* Your instructions
Range to output from the entries below: the line containing "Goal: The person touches" through the line containing "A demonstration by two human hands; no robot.". Set it down exactly, ends included, nothing else.

[Stored records]
BEGIN

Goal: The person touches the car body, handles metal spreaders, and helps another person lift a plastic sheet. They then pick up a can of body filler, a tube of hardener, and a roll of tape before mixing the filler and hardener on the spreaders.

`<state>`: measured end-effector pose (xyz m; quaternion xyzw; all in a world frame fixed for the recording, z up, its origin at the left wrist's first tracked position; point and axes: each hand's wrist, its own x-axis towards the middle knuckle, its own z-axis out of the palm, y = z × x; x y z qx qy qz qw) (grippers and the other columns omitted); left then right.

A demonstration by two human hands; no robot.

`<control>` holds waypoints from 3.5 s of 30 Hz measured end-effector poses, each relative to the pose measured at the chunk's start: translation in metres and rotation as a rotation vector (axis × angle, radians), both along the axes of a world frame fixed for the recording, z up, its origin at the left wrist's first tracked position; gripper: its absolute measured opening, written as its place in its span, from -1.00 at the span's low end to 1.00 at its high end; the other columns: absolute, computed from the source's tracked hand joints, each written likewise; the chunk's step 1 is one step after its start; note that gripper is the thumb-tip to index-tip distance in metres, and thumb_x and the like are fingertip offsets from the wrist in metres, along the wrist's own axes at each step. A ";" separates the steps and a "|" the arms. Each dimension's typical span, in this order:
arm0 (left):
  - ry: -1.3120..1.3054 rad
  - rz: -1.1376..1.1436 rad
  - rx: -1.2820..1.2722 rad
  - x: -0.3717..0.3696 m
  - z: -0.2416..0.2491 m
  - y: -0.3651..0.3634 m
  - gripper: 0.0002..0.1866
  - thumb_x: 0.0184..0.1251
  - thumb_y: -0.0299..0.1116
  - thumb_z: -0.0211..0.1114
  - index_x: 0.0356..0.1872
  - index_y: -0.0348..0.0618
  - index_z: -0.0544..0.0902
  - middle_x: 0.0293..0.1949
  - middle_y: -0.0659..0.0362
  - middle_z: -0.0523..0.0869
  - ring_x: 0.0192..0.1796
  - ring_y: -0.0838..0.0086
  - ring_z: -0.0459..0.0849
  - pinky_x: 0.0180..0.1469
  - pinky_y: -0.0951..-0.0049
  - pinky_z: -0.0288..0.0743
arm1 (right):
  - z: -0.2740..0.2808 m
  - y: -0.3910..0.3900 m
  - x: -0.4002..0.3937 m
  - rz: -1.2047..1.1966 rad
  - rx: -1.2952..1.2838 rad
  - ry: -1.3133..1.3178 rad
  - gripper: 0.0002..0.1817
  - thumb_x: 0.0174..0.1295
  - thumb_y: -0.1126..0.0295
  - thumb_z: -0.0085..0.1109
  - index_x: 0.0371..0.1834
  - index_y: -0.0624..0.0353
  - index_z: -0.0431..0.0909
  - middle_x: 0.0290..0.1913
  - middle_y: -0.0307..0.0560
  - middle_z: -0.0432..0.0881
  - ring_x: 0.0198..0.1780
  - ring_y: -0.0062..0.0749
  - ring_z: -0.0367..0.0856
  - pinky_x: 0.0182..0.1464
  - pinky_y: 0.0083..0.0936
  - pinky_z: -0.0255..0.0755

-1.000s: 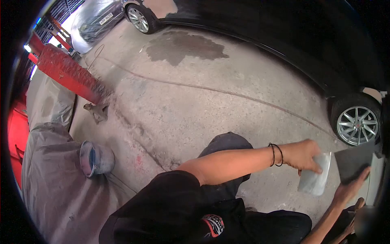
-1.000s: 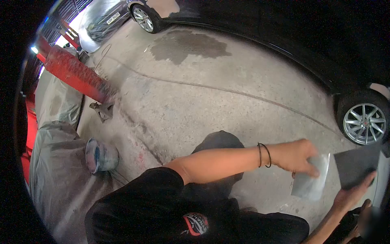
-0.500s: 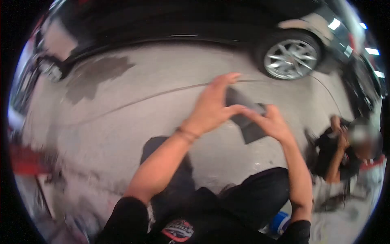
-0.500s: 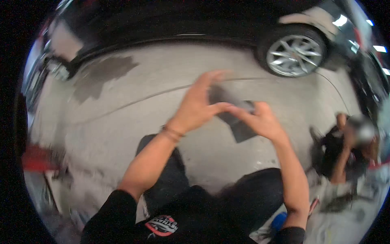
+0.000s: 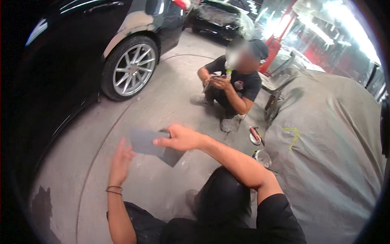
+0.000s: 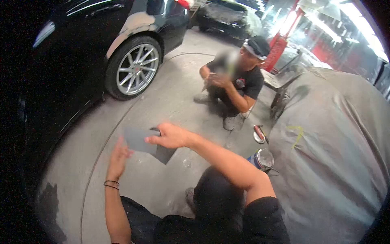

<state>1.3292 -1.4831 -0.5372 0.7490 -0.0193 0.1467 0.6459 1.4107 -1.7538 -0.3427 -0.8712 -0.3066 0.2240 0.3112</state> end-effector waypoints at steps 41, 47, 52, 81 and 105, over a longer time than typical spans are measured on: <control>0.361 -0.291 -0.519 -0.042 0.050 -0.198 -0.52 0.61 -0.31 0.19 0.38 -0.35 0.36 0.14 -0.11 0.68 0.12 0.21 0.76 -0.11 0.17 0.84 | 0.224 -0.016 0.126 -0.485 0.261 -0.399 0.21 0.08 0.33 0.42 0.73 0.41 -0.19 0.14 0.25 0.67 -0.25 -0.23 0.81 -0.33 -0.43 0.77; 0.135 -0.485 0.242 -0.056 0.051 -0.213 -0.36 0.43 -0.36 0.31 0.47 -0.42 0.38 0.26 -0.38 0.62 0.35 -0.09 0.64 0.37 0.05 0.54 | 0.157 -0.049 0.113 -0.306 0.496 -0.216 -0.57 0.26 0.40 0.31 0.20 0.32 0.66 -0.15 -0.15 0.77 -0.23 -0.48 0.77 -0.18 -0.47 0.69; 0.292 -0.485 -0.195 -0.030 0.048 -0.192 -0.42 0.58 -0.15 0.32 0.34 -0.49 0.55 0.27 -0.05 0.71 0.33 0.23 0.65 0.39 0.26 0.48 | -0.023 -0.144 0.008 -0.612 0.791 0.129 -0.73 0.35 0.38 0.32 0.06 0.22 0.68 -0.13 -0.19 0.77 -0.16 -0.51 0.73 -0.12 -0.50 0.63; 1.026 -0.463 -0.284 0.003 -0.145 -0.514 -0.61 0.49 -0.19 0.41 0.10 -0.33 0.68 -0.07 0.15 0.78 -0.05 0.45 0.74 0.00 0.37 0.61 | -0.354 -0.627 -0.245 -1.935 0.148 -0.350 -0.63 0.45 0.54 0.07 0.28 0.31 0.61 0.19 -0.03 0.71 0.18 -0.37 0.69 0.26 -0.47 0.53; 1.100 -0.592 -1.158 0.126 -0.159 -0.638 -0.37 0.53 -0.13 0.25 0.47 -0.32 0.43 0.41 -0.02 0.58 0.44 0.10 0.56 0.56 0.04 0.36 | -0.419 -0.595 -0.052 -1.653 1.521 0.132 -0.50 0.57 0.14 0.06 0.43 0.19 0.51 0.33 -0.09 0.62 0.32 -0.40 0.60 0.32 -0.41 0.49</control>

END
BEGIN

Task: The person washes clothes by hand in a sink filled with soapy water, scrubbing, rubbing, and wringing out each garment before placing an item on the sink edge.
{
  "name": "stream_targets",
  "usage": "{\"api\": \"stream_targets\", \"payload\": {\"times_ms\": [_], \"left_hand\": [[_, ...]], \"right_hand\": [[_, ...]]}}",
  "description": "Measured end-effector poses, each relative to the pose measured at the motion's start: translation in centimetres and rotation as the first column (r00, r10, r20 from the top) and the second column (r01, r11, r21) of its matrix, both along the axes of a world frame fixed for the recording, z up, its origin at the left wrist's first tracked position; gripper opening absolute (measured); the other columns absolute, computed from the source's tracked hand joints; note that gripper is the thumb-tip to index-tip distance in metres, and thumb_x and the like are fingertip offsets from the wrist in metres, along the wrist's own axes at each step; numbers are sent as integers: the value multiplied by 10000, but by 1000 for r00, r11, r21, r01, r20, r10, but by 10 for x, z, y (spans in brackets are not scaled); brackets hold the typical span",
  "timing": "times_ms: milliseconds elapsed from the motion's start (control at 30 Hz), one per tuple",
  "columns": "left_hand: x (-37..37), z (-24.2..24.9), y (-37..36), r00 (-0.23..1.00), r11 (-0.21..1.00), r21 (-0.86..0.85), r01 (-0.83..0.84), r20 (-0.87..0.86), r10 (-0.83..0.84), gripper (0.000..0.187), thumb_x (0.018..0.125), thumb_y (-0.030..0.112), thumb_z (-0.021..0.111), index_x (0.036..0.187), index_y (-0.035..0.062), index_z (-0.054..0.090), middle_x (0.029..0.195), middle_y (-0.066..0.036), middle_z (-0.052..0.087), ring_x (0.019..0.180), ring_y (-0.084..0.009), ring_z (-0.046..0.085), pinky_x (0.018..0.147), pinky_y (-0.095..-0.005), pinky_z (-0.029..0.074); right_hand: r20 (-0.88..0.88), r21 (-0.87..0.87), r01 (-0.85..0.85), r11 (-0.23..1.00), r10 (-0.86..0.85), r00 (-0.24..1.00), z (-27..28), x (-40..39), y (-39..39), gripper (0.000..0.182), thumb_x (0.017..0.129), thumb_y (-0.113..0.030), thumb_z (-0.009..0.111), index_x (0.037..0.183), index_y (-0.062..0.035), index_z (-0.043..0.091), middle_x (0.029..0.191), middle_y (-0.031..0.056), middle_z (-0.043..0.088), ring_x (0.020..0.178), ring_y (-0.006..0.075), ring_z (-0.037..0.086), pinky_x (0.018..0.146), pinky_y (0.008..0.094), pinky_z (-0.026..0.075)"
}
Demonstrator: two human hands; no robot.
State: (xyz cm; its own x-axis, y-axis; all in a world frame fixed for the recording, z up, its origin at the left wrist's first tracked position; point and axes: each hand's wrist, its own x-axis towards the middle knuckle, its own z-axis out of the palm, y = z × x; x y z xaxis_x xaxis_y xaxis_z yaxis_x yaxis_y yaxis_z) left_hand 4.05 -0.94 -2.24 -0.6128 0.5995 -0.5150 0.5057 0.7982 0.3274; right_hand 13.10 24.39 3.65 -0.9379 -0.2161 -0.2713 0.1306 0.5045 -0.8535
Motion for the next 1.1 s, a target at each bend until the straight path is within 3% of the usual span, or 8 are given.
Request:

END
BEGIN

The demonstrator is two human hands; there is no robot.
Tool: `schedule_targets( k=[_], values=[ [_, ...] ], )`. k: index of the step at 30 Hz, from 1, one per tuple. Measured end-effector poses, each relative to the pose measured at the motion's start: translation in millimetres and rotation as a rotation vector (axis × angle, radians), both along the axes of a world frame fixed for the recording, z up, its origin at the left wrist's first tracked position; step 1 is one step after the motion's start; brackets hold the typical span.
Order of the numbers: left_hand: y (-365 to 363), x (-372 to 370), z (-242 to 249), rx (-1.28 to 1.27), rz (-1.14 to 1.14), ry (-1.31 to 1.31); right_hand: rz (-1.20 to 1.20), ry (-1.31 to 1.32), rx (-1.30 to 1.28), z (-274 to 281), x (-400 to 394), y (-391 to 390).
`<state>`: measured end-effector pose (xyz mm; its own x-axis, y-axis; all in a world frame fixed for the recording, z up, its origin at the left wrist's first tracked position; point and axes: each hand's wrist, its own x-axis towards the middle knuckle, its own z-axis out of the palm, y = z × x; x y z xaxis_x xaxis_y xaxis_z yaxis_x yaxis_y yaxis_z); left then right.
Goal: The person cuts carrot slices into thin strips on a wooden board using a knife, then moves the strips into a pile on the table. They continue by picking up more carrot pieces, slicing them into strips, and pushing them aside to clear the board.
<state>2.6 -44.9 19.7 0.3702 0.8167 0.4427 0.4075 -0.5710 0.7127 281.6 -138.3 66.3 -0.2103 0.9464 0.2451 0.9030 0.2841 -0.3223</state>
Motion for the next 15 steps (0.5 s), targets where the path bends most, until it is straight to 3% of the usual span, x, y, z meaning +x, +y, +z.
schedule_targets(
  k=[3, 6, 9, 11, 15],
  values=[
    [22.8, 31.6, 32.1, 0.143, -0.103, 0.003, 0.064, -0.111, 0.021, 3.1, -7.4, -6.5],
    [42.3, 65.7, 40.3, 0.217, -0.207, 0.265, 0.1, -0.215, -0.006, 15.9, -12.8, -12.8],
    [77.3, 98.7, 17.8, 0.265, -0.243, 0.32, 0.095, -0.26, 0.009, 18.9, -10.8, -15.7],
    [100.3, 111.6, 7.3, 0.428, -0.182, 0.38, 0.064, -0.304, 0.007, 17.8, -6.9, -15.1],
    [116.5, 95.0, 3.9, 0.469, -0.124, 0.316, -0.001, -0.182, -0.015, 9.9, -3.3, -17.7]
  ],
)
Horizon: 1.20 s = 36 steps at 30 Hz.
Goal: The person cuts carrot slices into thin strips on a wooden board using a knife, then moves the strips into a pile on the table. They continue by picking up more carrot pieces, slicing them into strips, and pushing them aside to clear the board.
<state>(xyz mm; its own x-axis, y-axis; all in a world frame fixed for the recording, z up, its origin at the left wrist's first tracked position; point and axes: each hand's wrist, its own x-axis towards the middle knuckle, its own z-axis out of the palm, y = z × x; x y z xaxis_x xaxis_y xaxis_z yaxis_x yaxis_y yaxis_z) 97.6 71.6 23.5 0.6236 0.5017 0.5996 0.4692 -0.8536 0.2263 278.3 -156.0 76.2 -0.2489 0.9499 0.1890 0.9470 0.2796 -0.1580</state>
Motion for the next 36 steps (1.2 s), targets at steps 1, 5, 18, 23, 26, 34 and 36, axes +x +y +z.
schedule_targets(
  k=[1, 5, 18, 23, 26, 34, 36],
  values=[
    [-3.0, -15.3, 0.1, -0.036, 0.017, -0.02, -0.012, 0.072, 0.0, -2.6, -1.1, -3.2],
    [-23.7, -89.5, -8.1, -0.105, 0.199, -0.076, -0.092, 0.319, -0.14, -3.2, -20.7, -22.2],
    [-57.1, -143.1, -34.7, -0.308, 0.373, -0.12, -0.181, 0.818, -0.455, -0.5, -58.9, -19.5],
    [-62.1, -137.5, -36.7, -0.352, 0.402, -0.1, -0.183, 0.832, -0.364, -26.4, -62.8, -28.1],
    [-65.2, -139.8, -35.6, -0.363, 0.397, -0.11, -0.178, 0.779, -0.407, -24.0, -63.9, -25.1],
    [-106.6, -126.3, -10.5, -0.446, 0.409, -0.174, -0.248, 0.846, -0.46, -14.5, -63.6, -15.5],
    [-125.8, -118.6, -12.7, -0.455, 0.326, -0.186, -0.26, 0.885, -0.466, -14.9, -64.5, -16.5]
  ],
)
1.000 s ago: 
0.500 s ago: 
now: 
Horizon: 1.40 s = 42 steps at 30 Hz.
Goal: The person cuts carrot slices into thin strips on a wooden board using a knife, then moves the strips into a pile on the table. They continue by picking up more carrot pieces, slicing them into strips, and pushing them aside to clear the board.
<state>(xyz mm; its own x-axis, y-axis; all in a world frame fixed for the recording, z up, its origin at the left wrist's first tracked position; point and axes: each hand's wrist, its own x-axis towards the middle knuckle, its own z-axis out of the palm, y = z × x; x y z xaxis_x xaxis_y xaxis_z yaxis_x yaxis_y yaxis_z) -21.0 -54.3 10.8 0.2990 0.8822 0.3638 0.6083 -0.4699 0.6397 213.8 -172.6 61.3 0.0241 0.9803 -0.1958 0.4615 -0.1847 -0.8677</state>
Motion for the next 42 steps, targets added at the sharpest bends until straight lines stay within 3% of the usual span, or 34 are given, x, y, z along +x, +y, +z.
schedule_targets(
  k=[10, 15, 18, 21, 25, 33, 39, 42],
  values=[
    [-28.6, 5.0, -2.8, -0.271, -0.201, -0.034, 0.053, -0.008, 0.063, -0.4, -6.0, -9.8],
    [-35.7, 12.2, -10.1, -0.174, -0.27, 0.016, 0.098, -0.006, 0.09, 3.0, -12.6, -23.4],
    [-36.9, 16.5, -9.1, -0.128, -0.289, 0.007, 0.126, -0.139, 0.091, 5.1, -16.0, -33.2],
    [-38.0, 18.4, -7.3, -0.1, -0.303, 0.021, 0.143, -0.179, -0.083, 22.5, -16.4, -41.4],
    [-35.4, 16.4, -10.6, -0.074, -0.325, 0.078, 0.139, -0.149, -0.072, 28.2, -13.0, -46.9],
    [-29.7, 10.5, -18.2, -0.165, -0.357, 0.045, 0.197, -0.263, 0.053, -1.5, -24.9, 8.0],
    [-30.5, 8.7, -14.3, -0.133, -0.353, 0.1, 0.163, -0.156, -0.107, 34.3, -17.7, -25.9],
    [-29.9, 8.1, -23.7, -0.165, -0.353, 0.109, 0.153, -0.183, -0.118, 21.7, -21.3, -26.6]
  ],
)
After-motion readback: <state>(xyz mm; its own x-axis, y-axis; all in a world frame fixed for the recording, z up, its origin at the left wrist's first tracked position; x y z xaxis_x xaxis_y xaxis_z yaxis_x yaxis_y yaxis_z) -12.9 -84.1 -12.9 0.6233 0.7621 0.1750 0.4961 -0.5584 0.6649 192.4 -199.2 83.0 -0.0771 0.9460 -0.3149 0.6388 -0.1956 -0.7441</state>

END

* Completed task
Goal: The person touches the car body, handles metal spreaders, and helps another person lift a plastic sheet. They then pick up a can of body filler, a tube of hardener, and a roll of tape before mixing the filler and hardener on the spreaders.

`<state>`: measured end-effector pose (xyz m; quaternion xyzw; all in a world frame fixed for the recording, z up, its origin at the left wrist's first tracked position; point and axes: each hand's wrist, its own x-axis towards the middle knuckle, its own z-axis out of the palm, y = z × x; x y z qx qy qz qw) (grippers and the other columns omitted); left then right.

A demonstration by two human hands; no robot.

Nothing else is left to add to this answer.